Open MPI User's Mailing List Archives

  |   Home   |   Support   |   FAQ   |   all Open MPI User's mailing list

Subject: Re: [OMPI users] mixed myrinet/non-myrinet nodes
From: 8mj6tc902_at_[hidden]
Date: 2008-01-16 02:20:50

> Subject: Re: [OMPI users] mixed myrinet/non-myrinet nodes
> From: M D Jones (jonesm_at_[hidden])
> Date: 2008-01-15 14:07:19
> Hmm, that is the way that I expected it to work as well -
> we see the warnings also, but closely followed by the
> errors (I've been trying both 1.2.5 and a recent 1.3
> snapshot with the same behavior). You don't have the
> mx driver loaded on the nodes that do not have a myrinet
> card, do you?

Well, the driver isn't "loaded" (ie: the kernel module isn't loaded),
but the library ( is available. If that library isn't
available, OpenMPI will probably fail when it tries to call the mx
functions (even if only to find there's no myrinet card available).

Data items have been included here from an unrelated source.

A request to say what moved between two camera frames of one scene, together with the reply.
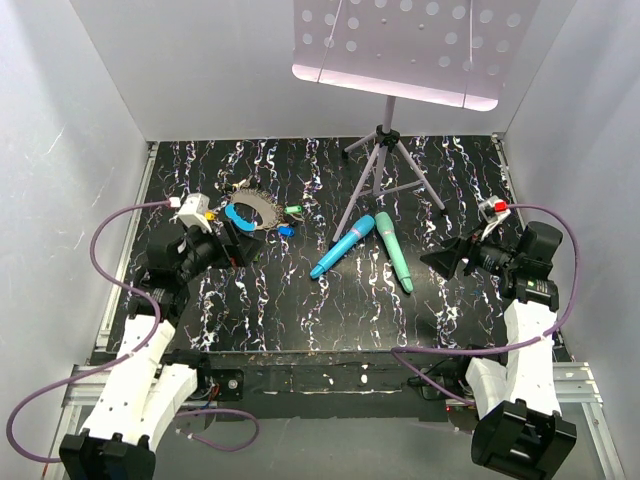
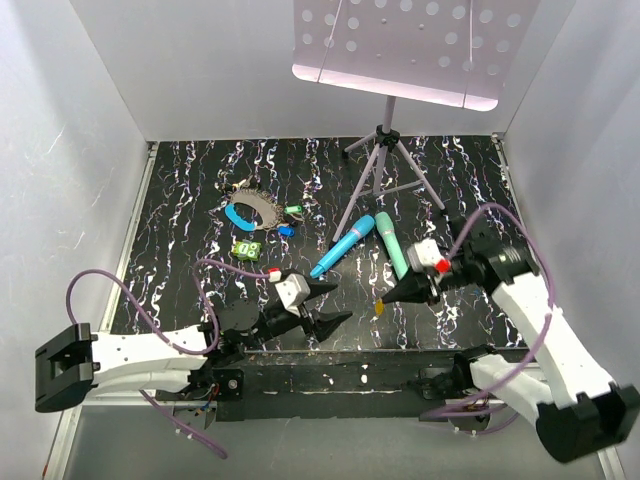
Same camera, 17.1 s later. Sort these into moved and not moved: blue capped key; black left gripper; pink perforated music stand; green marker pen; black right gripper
Moved: black right gripper; black left gripper
Not moved: green marker pen; pink perforated music stand; blue capped key
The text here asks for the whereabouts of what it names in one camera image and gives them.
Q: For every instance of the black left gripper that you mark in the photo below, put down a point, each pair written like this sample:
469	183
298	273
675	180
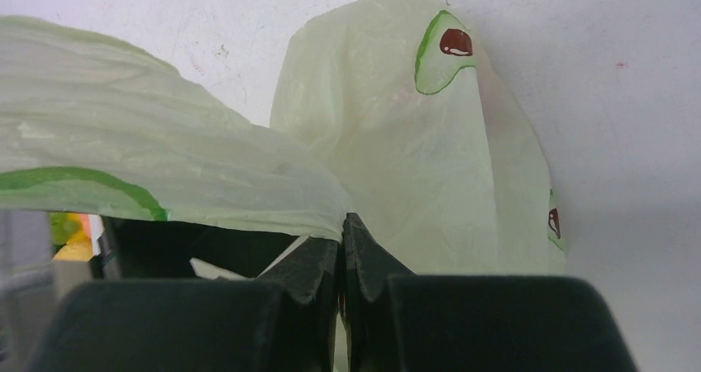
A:
134	249

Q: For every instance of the green fake grape bunch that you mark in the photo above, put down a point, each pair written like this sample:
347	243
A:
63	225

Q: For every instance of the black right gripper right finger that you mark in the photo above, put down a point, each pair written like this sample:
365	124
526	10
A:
397	320

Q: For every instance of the orange fake peach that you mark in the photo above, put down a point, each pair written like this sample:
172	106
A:
85	223

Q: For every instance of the pale green plastic bag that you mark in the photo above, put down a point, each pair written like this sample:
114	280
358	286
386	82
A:
389	109

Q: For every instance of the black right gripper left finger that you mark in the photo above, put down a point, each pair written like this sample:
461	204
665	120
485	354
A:
282	321

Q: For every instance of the yellow fake mango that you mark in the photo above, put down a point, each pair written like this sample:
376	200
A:
75	247

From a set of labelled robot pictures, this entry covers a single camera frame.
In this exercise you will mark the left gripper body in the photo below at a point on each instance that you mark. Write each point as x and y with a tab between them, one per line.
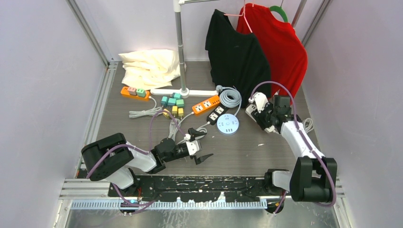
192	156

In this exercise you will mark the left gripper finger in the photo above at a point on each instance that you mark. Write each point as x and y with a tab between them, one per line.
199	160
195	134

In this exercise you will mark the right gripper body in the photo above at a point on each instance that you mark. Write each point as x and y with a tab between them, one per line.
264	118

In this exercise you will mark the white usb power strip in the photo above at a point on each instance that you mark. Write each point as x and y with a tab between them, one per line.
259	119

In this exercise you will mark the black power strip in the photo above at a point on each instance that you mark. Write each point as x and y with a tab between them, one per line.
217	112

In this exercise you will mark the yellow usb charger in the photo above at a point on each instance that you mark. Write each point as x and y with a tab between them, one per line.
167	114

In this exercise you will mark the round blue power strip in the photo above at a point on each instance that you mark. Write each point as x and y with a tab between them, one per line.
227	124

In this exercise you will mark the orange power strip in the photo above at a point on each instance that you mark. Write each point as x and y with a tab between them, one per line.
125	94
205	106

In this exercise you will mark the pink charger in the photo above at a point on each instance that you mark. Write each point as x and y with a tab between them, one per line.
132	91

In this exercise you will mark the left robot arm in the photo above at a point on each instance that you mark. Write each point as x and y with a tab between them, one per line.
113	158

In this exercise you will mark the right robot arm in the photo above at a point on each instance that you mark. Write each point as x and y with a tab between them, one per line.
313	178

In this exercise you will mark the white clothes rack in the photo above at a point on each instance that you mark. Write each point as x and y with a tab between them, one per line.
184	91

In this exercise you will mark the black t-shirt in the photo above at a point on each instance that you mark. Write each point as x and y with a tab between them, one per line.
237	60

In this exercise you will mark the red t-shirt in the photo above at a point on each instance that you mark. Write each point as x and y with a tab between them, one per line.
284	51

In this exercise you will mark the cream folded cloth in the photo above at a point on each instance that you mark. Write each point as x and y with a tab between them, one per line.
150	69

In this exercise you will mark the pink hanger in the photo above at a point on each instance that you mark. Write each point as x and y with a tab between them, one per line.
242	15

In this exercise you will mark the green hanger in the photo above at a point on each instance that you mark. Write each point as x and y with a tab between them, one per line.
279	10

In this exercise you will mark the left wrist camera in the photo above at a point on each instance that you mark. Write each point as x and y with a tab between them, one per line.
192	146

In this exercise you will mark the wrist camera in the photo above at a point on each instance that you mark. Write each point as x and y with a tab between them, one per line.
192	146
257	102

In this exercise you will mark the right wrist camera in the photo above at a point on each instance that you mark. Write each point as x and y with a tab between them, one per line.
257	102

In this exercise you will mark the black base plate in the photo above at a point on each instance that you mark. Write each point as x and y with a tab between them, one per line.
203	192

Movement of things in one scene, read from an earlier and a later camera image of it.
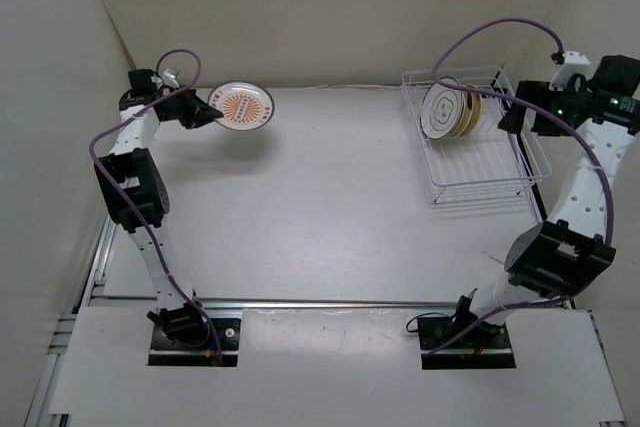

> Our mx is a touch behind yours (1.2.3),
> but I agree that it appears to be something in the process
> startup that is at fault, so it doesn't seem likely that
> the mx version is to blame (perhaps just the fact that it
> is not installed on those nodes?).
> Matt
> On Wed, 16 Jan 2008, 8mj6tc902_at_[hidden] wrote:
>> We also have a mixed myrinet/ip cluster, and maybe I'm missing some
>> nuance of your configuration, but openmpi seems to work fine for me "as
>> is" with no --mca options across mixed nodes (there's a bunch of
>> warnings at the beginning where the non-mx nodes realize they don't have
>> myrinet cards and the mx nodes realize they can't talk mx to the non-mx
>> nodes, but everything completes fine, so I assumed OpenMPI was working
>> things out the transport details on it's own (and was quite pleased
>> about that)).
>> I just did a quick test to confirm that it is in fact still using mx in
>> that situation, and it is. I'm running OpenMPI 1.2.4 and MX 1.2.3.
>> It sounds to me based on those "PML add procs failed" messages that
>> OpenMPI is dying on start up on the non-mx nodes unless you explicitly
>> disable mx at runtime (perhaps because they're expecting the mx library
>> to be there, but it's not?)
>> |openmpi-users/Allow| wrote:
>>> Date: Tue, 15 Jan 2008 10:25:00 -0500 (EST)
>>> From: M D Jones <jonesm_at_[hidden]>
>>> Subject: Re: [OMPI users] mixed myrinet/non-myrinet nodes
>>> To: Open MPI Users <users_at_[hidden]>
>>> Message-ID: <Pine.LNX.4.64.0801151018430.18528_at_[hidden]>
>>> Content-Type: TEXT/PLAIN; charset=US-ASCII; format=flowed
>>> Hmm, that combination seems to hang on me - but
>>> '--mca pml ob1 --mca btl ^mx' does indeed do the trick.
>>> Many thanks!
>>> Matt
>>> On Tue, 15 Jan 2008, George Bosilca wrote:
>>>> This case actually works. We run into it few days ago, when we discovered
>>>> that one of the compute nodes in a cluster didn't get his Myrinet card
>>>> installed properly ... The performance were horrible but the application run
>>>> to completion.
>>>> You will have to use the following flags: --mca pml ob1 --mca btl mx,tcp,self

[A dream that comes true can't really be called a dream.]